**Collected material**
▬▬▬▬▬▬
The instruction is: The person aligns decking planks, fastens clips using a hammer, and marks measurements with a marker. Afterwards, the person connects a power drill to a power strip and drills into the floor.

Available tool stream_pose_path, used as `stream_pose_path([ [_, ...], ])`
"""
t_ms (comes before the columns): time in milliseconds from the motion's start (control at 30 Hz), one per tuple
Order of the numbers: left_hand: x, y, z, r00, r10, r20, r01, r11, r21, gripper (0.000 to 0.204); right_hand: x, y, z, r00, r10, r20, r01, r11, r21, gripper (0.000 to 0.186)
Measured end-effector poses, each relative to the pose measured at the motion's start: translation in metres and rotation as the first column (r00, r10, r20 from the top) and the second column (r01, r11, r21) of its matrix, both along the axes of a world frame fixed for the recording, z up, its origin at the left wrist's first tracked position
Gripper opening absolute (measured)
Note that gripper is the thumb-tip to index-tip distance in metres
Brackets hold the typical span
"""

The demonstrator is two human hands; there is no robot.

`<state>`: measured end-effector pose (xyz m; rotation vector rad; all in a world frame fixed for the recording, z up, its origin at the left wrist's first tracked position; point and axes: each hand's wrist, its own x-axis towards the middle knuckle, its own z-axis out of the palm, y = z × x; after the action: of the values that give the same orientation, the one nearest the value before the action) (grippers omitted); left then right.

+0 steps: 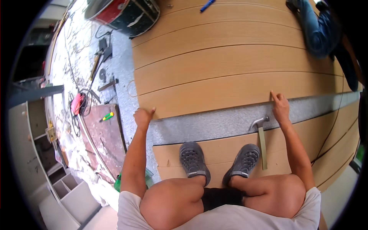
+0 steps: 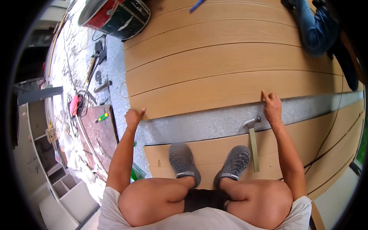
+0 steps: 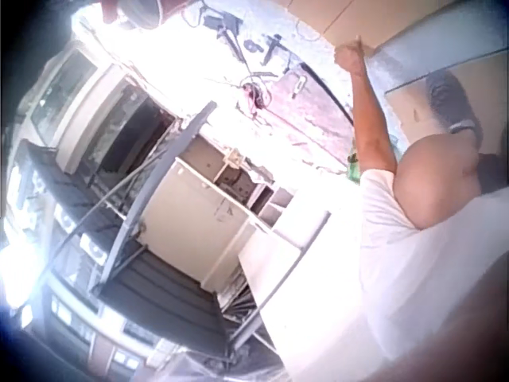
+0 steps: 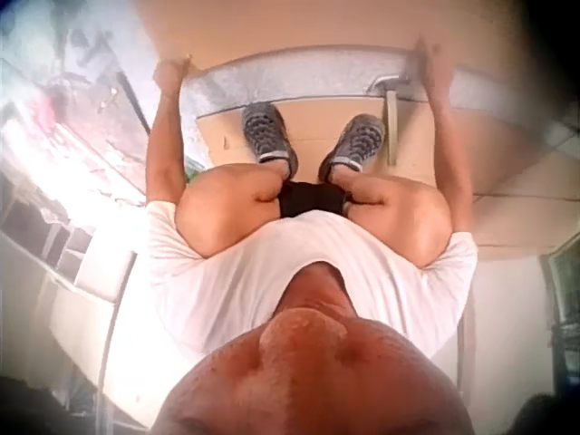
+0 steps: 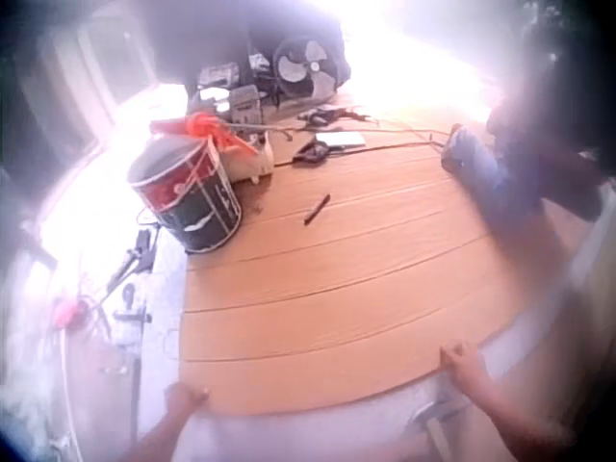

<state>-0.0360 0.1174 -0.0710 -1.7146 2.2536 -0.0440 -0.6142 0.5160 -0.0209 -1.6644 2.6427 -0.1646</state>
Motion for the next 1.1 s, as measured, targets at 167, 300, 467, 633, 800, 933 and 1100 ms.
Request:
stream_pose_path([
  [167,-0.006,0.015,0.027,0.979,0.115,-0.165,-0.119,0.993,-0.011,0.089,-0.009,0.002,-0.007,0.963,-0.268,-0.008,0.263,0.938,0.226,0.049],
  [300,-0.032,0.031,0.022,0.901,-0.228,-0.369,0.194,0.973,-0.127,0.103,0.002,0.007,-0.019,0.998,-0.051,-0.022,0.05,0.999,-0.022,0.047],
  [467,-0.042,0.033,0.016,0.913,-0.185,-0.365,0.187,0.982,-0.029,0.11,0.004,0.004,-0.014,0.986,-0.105,0.133,0.093,0.991,0.097,0.05],
  [633,-0.042,0.031,0.011,0.908,-0.197,-0.369,0.19,0.98,-0.056,0.11,0.004,0.003,-0.017,0.998,-0.016,0.063,0.017,1.0,-0.019,0.057],
  [800,-0.037,0.019,0.019,0.898,-0.186,-0.4,0.202,0.979,0.0,0.108,-0.002,0.011,-0.026,0.999,0.035,-0.009,-0.036,0.997,-0.065,0.064],
  [933,-0.041,0.014,0.03,0.911,-0.146,-0.386,0.177,0.983,0.048,0.097,-0.007,0.007,-0.027,0.997,0.074,0.024,-0.072,0.996,-0.052,0.06],
  [1100,-0.01,0.006,0.054,0.756,-0.189,-0.627,0.374,0.91,0.176,0.066,-0.013,0.015,-0.006,0.975,-0.072,0.211,0.032,0.982,0.187,0.053],
])
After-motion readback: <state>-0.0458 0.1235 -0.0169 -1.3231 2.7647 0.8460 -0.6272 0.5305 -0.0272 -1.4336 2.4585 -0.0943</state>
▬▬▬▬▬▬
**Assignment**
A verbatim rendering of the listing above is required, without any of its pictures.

**Answer section**
The instruction is: The person aligns decking planks, fastens clips using a hammer, and marks measurements with a marker. Afterwards, the person connects a power drill to a power strip and drills into the floor.

Available tool stream_pose_path, used as `stream_pose_path([ [_, ...], ])`
"""
t_ms (comes before the columns): time in milliseconds from the motion's start (control at 30 Hz), one per tuple
Order of the numbers: left_hand: x, y, z, r00, r10, r20, r01, r11, r21, gripper (0.000 to 0.204); right_hand: x, y, z, r00, r10, r20, r01, r11, r21, gripper (0.000 to 0.186)
Measured end-effector poses, each relative to the pose measured at the motion's start: translation in metres and rotation as the first column (r00, r10, r20 from the top) and the second column (r01, r11, r21) of its matrix, both along the axes of a world frame fixed for the recording, z up, its origin at the left wrist's first tracked position
Gripper opening absolute (measured)
Note that gripper is the thumb-tip to index-tip distance in metres
Brackets hold the typical span
"""

The demonstrator is two human hands; there is no robot.

`<state>`: measured end-effector pose (xyz m; rotation vector rad; all in a world frame fixed for the recording, z up, its origin at the left wrist's first tracked position; point and axes: each hand's wrist, its own x-axis towards the middle knuckle, its own z-axis out of the palm, y = z × x; after the action: of the values that give the same orientation, the one nearest the value before the action) (grippers omitted); left then right.

+0 steps: 
+0 steps: 
+0 steps: 
+0 steps: 
+0 steps: 

<state>-0.0360 0.1174 -0.0710 -1.7146 2.2536 -0.0440 -0.6142 0.5160 -0.0209 -1.6644 2.6427 -0.1646</state>
Motion for the next 1.1 s, as measured, targets at 167, 300, 467, 633, 800, 933 and 1100 ms.
Request:
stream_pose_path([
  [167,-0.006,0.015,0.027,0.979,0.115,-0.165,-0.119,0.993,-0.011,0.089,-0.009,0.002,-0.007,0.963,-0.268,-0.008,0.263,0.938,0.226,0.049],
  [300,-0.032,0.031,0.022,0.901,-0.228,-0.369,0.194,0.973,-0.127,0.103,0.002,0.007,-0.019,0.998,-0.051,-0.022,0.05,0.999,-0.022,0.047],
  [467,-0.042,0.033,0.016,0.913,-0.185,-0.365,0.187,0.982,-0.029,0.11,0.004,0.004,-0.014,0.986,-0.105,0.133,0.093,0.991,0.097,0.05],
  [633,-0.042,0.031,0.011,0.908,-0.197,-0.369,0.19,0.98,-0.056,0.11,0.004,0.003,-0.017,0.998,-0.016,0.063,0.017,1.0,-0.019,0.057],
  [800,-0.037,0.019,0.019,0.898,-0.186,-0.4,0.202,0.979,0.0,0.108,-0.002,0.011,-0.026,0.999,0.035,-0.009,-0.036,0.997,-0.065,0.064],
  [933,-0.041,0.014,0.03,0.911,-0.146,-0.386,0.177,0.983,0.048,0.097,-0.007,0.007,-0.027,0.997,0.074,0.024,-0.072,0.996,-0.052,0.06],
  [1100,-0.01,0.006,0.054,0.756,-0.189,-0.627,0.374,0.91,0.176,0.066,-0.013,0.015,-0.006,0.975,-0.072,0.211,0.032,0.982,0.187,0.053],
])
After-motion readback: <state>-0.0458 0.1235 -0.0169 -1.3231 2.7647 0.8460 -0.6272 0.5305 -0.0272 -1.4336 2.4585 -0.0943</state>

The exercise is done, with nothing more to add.